Directions:
The listing below must be returned in full and unchanged, without the images it carries.

Recorded information:
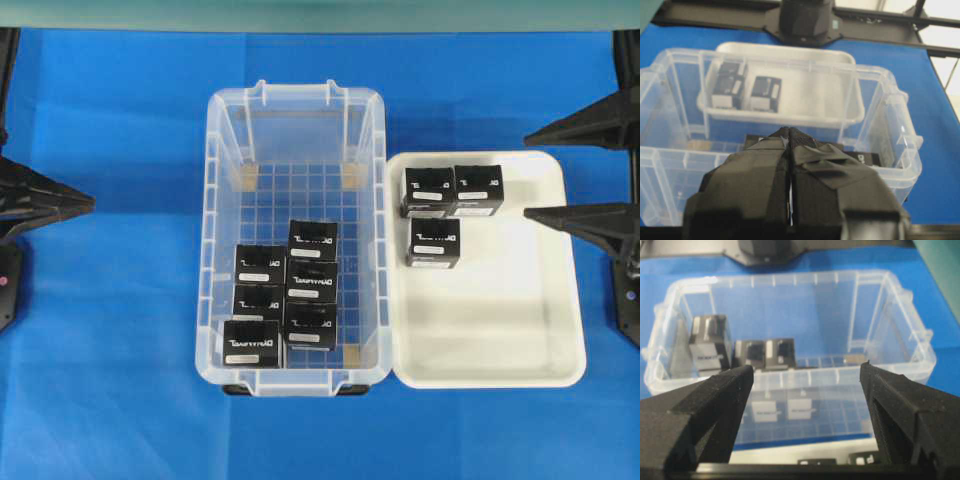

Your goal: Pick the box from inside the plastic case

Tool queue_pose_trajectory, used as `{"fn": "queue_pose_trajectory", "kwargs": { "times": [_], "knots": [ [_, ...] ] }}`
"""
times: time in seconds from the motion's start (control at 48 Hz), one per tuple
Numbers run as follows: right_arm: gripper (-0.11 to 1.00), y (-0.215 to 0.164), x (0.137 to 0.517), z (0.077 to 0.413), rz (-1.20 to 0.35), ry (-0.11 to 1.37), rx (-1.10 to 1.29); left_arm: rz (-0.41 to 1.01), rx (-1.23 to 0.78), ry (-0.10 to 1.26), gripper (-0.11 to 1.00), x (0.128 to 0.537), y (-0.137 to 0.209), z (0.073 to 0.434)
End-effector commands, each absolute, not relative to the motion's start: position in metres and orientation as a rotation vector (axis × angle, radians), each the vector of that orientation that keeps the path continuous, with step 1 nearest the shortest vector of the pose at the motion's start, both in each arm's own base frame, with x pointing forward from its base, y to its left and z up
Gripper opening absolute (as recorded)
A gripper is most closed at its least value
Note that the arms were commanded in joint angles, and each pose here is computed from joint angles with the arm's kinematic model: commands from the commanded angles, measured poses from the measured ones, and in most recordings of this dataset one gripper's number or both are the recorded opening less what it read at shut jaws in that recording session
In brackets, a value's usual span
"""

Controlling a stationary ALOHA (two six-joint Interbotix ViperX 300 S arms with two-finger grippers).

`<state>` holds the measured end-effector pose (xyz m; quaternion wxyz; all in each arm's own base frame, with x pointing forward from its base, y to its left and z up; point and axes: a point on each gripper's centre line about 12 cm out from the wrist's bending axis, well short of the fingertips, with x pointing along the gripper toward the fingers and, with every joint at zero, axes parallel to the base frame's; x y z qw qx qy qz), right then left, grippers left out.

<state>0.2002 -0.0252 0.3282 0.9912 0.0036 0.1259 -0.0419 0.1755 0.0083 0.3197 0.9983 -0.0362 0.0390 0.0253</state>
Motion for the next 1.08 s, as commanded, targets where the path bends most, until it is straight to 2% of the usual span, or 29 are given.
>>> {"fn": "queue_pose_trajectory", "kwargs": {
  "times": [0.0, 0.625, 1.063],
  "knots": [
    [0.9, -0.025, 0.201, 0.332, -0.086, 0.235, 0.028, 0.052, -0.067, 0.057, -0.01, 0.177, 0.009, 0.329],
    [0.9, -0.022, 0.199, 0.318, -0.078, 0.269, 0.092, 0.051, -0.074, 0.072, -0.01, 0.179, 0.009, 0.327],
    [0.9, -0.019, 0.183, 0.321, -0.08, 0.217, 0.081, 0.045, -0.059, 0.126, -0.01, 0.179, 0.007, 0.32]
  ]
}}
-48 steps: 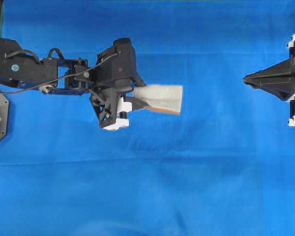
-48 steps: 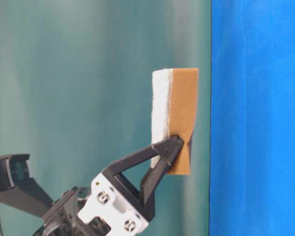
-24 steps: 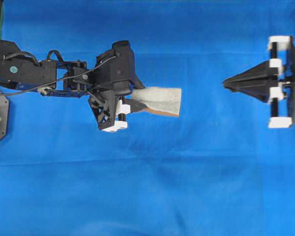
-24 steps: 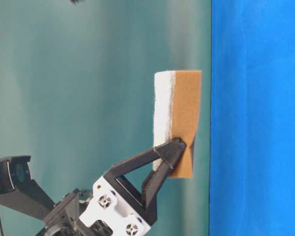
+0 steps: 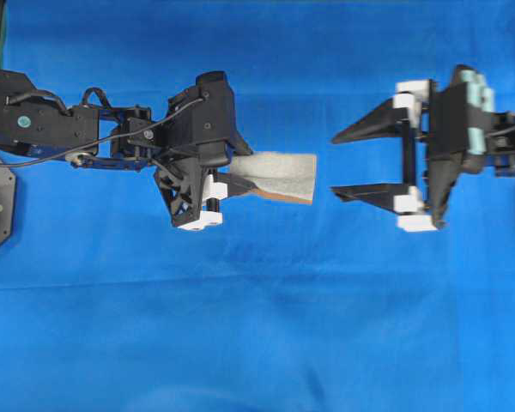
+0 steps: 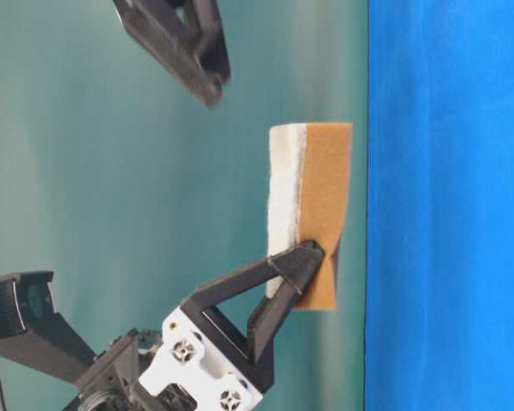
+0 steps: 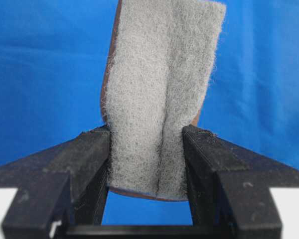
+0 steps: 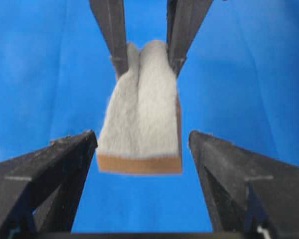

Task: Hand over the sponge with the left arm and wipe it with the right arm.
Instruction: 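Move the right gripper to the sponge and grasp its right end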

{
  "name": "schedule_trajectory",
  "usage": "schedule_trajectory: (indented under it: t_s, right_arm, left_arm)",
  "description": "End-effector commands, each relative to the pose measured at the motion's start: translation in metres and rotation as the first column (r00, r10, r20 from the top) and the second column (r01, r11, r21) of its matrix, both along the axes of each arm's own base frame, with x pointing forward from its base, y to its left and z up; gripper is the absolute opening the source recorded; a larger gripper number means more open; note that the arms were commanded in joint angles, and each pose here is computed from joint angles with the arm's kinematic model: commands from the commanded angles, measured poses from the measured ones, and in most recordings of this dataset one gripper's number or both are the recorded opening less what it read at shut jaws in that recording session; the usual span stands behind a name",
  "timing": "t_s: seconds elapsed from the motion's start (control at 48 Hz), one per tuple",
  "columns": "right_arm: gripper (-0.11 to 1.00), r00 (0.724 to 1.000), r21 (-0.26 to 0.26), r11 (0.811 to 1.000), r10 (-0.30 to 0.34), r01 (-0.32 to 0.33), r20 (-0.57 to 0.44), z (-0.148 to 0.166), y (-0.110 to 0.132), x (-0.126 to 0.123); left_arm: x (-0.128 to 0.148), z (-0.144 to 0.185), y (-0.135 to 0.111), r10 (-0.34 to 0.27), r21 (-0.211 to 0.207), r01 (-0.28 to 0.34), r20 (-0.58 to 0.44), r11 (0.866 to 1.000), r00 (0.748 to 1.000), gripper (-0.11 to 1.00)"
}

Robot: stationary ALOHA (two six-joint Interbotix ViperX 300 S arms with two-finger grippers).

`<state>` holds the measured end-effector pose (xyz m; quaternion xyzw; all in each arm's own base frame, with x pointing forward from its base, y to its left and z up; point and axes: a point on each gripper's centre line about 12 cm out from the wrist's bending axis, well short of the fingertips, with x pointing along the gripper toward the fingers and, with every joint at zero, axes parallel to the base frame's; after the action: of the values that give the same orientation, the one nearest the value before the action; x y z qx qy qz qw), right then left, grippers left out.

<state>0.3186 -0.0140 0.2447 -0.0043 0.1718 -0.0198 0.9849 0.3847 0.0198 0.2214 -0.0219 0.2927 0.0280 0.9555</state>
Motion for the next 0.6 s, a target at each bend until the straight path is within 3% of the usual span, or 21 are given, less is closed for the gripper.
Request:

Solution to this exercise:
Your goal: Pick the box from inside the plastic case

Tool queue_pose_trajectory, used as `{"fn": "queue_pose_trajectory", "kwargs": { "times": [_], "knots": [ [_, ...] ] }}`
"""
times: time in seconds from the motion's start (control at 48 Hz), one per tuple
Numbers run as follows: right_arm: gripper (-0.11 to 1.00), y (-0.215 to 0.164), x (0.137 to 0.517), z (0.077 to 0.413), rz (-1.20 to 0.35), ry (-0.11 to 1.37), rx (-1.10 to 1.29); left_arm: rz (-0.41 to 1.01), rx (-1.23 to 0.78), ry (-0.10 to 1.26), gripper (-0.11 to 1.00), x (0.128 to 0.537), y (-0.137 to 0.209), z (0.073 to 0.434)
End-effector commands, each absolute, not relative to the motion's start: position in metres and orientation as a rotation vector (axis × angle, radians), each the vector of that orientation that keeps the path continuous, with step 1 nearest the shortest vector of the pose at the motion's start, both in each arm's own base frame, with x pointing forward from its base, y to its left and z up
Gripper opening absolute (as recorded)
A gripper is most closed at its least value
Note that the arms were commanded in joint angles, and each pose here is computed from joint angles with the arm's kinematic model: commands from the commanded angles, measured poses from the measured ones, and in most recordings of this dataset one gripper's number or both are the recorded opening less what it read at shut jaws in that recording session
In brackets, a value's usual span
"""

Controlling a stationary ALOHA (two six-joint Interbotix ViperX 300 S arms with two-finger grippers).

`<state>` holds the measured end-effector pose (xyz m; quaternion wxyz; all in each arm's own base frame, with x pointing forward from its base, y to its left and z up; point and axes: a point on each gripper's centre line about 12 cm out from the wrist's bending axis, well short of the fingertips, with x pointing along the gripper toward the fingers and, with every joint at zero, axes parallel to the base frame's; x y z qw qx qy qz), right then left, grippers left out.

<state>0.2002 -0.0252 0.3282 0.9912 0.0036 0.1259 -0.0419 0.1755 0.0083 0.3197 0.9983 -0.0362 0.0390 0.0253</state>
Motion for the next 1.08 s, as commanded, targets where the path bends most, until it is straight to 2% of the usual span, or 29 are given.
>>> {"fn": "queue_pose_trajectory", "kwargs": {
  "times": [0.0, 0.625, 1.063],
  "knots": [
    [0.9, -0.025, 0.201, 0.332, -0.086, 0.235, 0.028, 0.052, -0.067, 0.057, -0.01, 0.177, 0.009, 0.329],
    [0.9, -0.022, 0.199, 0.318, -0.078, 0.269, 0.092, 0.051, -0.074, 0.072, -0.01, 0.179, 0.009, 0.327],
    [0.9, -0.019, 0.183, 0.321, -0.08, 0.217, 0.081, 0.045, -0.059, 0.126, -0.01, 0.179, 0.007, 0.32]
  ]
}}
-48 steps: 
-48 steps: 
-24 steps: 
-24 steps: 
+0 steps: 
+0 steps: 
+0 steps: 
+0 steps: 

Task: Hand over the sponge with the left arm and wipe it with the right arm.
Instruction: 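Move the right gripper to the sponge and grasp its right end
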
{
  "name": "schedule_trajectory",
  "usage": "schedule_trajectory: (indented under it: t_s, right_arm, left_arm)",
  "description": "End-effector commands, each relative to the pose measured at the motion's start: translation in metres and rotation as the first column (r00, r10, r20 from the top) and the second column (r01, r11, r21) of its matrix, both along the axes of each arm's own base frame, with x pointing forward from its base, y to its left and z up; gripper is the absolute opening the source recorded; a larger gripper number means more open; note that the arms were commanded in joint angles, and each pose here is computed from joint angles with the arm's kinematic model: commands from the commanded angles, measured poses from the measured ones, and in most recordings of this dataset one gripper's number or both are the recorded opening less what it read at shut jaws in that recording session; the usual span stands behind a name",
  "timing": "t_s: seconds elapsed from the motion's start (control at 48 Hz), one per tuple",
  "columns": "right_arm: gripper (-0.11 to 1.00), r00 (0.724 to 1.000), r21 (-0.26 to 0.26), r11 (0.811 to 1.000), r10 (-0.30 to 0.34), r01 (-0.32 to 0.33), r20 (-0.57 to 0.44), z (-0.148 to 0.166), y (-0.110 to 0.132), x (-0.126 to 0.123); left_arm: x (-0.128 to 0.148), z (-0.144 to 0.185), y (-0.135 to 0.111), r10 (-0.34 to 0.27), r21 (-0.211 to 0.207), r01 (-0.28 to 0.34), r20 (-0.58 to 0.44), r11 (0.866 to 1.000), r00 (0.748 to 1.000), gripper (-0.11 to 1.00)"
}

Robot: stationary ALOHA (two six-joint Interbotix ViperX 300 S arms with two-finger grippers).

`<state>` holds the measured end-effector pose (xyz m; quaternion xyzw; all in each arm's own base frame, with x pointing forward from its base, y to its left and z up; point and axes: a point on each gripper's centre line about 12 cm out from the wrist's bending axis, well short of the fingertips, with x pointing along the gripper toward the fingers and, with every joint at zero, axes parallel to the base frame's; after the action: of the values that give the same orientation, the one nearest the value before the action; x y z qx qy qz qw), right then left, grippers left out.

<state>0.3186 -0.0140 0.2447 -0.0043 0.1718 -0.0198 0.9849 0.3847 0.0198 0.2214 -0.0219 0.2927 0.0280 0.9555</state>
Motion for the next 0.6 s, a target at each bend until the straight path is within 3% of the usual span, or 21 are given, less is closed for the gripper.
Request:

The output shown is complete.